═══ EXCERPTED DATA ═══

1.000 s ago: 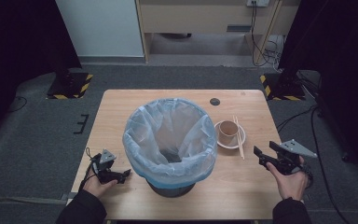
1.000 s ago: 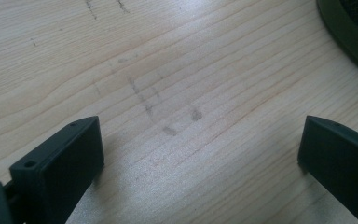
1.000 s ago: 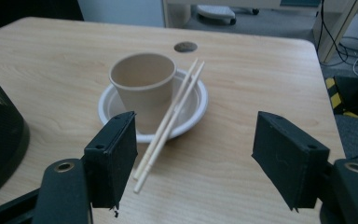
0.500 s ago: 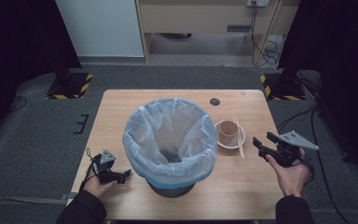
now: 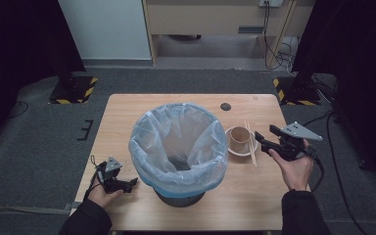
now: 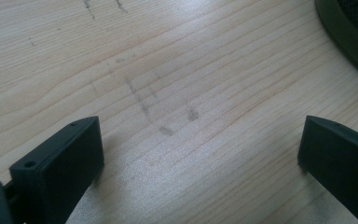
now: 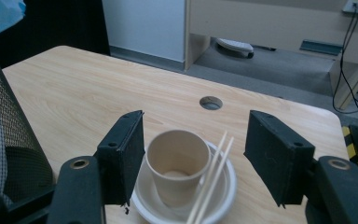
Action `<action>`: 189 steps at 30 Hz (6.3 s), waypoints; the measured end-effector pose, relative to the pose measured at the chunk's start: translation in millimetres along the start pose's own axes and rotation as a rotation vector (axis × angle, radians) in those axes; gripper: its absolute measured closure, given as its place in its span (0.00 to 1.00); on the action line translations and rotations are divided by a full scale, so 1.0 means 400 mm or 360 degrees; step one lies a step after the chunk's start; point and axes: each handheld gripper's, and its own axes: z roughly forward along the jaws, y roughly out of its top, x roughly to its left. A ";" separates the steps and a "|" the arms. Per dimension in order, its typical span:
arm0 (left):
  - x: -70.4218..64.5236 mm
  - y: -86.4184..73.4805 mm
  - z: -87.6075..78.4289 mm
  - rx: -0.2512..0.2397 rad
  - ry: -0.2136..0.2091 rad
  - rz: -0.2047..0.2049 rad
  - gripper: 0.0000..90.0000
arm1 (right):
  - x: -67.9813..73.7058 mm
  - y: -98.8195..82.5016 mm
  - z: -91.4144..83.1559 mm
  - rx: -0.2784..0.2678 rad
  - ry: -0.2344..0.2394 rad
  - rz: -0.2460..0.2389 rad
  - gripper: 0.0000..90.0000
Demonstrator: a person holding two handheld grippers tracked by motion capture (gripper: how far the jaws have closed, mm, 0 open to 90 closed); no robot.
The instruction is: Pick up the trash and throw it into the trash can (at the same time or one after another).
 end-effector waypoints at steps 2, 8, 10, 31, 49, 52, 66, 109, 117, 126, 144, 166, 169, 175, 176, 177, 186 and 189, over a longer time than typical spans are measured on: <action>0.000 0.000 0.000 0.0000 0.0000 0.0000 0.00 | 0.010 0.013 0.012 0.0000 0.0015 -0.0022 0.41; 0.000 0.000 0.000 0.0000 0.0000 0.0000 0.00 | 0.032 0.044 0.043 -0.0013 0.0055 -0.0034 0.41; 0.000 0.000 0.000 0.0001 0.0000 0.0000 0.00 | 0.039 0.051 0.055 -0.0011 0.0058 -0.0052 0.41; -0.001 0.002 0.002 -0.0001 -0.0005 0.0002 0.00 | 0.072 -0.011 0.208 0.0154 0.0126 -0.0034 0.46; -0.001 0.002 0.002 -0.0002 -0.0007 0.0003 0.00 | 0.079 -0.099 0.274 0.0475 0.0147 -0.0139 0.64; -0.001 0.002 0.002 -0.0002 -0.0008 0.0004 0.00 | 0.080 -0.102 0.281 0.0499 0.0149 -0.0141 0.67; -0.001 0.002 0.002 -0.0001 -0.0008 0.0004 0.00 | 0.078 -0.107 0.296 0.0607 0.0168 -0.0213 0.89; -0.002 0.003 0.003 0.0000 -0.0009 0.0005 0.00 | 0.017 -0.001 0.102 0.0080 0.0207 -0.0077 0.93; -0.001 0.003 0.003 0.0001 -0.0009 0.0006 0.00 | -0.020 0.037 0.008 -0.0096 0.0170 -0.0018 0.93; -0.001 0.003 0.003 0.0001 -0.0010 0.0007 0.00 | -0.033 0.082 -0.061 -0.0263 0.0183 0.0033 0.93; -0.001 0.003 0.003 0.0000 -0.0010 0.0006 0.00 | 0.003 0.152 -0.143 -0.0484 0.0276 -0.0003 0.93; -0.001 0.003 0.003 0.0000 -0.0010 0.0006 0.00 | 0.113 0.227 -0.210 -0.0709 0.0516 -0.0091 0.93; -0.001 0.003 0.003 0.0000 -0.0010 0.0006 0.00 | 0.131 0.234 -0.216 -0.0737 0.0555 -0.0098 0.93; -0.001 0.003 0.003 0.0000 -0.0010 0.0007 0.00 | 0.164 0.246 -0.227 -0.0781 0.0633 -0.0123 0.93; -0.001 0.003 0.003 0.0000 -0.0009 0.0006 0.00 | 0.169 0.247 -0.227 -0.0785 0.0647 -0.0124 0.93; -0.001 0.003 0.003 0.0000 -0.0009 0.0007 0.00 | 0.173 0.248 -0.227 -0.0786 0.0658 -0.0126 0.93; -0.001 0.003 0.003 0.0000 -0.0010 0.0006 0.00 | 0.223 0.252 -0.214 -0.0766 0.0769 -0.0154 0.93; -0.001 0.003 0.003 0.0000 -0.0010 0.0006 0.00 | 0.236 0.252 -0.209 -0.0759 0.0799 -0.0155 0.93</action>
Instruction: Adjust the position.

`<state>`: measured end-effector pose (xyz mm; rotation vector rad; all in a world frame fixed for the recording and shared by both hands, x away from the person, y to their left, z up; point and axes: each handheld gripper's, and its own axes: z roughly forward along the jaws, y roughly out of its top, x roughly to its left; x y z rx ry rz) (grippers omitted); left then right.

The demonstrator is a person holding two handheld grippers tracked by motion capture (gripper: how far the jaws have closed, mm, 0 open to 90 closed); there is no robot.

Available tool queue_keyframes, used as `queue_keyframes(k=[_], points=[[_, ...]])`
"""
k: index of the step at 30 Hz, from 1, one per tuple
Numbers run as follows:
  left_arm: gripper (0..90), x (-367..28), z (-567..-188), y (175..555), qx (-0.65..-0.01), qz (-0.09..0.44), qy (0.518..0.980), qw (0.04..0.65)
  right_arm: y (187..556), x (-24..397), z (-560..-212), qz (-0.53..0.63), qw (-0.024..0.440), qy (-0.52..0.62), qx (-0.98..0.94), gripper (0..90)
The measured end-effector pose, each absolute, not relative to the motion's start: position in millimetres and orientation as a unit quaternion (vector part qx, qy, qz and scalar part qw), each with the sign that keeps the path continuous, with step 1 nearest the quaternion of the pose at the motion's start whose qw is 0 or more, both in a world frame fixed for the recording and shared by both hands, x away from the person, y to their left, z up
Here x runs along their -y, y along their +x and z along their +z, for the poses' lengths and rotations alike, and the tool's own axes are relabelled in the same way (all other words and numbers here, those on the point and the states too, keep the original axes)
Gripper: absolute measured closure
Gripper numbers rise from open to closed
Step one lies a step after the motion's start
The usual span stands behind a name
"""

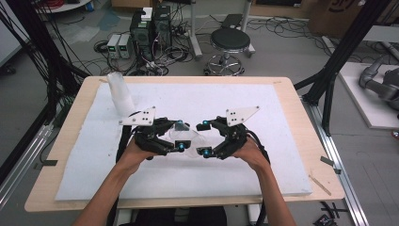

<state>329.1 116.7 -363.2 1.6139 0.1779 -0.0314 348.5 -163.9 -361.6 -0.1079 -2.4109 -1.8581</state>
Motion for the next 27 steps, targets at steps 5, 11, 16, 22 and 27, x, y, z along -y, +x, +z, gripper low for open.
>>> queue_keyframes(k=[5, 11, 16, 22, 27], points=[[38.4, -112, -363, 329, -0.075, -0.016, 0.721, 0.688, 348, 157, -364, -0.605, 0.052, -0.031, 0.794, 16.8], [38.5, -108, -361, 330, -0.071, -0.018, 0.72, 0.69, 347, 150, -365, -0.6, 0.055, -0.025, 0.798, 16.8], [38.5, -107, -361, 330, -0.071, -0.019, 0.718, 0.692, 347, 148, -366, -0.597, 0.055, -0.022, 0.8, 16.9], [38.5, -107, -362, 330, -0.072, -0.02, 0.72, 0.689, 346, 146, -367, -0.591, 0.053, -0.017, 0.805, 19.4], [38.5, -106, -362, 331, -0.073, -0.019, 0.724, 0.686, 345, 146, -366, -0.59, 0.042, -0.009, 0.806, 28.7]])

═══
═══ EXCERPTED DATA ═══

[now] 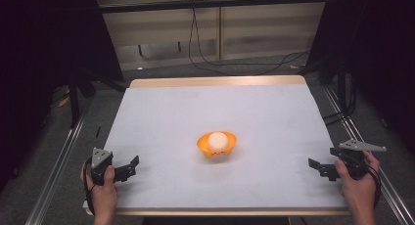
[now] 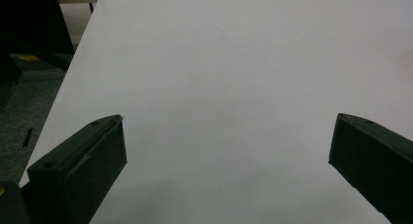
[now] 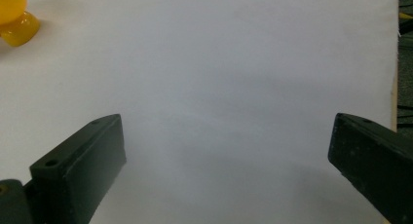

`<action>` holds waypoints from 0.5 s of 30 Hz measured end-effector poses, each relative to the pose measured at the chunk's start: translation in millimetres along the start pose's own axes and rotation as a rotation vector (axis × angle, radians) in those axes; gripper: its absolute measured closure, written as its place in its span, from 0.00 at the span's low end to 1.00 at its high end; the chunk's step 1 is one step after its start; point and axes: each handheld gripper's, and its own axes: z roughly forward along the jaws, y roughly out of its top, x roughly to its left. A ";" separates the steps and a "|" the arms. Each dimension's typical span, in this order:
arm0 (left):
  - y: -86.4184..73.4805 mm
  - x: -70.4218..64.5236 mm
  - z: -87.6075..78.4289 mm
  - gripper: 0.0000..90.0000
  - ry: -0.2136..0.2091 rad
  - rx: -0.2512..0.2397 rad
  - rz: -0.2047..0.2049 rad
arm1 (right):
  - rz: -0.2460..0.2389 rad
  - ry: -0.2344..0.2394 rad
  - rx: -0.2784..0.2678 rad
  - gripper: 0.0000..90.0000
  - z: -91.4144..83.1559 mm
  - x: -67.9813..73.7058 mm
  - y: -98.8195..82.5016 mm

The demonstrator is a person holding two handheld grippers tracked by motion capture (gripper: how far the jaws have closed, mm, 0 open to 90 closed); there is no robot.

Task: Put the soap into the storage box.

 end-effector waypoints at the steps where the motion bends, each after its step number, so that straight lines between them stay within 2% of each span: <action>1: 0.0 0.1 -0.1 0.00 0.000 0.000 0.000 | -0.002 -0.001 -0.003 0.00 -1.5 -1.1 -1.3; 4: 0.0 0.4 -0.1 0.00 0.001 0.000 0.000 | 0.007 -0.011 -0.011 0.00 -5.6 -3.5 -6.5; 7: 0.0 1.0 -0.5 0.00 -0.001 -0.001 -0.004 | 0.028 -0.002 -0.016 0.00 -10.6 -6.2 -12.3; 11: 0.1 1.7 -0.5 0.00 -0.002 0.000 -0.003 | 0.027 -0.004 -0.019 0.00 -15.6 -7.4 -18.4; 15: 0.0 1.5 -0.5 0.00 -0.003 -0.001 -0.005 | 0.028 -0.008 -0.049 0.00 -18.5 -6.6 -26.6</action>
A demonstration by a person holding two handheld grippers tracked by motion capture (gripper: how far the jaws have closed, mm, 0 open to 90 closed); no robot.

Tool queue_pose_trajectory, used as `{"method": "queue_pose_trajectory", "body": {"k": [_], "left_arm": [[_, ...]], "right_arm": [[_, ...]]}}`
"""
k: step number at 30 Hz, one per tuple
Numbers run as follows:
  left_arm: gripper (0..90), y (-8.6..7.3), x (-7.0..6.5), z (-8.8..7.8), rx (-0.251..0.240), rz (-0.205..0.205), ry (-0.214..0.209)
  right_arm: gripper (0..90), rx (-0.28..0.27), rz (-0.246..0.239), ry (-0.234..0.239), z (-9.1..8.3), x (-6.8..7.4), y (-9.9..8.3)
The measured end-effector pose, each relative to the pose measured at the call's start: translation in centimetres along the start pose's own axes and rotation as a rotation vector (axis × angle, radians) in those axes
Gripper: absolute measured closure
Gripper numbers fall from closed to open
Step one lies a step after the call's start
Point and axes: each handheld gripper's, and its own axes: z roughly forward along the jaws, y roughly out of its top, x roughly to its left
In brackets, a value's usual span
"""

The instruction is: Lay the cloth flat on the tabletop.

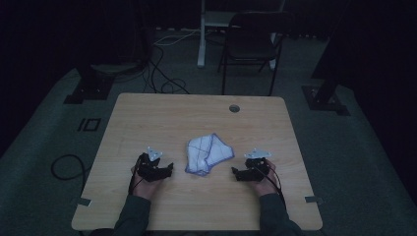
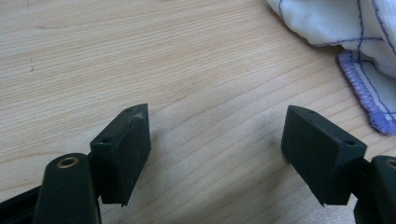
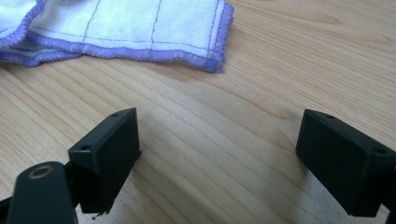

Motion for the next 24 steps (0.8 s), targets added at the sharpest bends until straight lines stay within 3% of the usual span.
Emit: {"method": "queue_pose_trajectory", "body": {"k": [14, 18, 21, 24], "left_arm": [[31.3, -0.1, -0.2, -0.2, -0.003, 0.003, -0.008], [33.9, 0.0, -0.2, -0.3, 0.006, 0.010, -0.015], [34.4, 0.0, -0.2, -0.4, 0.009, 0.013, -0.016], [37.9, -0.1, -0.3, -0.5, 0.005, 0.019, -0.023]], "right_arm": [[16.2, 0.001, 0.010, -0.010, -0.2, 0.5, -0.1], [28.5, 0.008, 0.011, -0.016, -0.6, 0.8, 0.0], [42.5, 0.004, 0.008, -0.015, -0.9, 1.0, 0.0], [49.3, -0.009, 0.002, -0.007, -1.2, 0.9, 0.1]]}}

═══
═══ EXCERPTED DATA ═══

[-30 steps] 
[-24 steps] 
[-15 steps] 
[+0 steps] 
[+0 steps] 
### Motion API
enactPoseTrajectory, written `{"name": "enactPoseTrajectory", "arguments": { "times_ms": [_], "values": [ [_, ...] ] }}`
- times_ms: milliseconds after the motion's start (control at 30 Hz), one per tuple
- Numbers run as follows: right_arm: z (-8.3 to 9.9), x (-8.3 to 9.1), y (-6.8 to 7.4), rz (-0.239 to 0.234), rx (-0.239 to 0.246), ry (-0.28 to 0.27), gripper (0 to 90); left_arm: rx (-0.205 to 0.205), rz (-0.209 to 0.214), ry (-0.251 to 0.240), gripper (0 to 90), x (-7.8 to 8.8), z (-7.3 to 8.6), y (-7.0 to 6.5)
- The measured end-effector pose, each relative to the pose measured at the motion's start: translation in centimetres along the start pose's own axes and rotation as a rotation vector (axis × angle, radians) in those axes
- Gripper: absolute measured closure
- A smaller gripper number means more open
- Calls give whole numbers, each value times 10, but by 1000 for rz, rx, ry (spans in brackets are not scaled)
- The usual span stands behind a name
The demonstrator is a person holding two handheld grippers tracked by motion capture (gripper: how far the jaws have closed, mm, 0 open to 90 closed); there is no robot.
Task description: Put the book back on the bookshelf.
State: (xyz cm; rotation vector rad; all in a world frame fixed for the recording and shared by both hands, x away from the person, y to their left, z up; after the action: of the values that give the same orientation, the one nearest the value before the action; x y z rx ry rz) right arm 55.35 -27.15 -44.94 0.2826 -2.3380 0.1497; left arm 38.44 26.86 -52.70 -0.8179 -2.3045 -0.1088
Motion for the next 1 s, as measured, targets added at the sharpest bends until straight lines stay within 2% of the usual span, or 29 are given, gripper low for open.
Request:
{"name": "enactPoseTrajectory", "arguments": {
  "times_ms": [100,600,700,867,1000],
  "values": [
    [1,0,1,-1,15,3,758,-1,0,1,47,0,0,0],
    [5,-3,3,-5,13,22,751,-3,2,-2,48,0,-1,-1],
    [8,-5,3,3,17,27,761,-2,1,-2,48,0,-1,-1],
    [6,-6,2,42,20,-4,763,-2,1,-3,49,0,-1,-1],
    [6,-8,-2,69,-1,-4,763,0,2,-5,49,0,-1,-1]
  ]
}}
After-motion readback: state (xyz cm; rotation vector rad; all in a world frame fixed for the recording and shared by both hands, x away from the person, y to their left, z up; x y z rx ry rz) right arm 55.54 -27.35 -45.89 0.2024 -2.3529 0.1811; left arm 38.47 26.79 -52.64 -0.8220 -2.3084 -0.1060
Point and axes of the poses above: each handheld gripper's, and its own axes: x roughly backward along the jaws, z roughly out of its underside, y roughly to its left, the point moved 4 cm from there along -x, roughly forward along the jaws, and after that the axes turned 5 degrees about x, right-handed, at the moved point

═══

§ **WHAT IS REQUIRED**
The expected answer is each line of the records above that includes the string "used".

§ **RESULT BELOW**
Available tool queue_keyframes, used as `queue_keyframes(k=[_], points=[[_, ...]])`
Tool queue_pose_trajectory, used as `{"method": "queue_pose_trajectory", "body": {"k": [_], "left_arm": [[_, ...]], "right_arm": [[_, ...]]}}`

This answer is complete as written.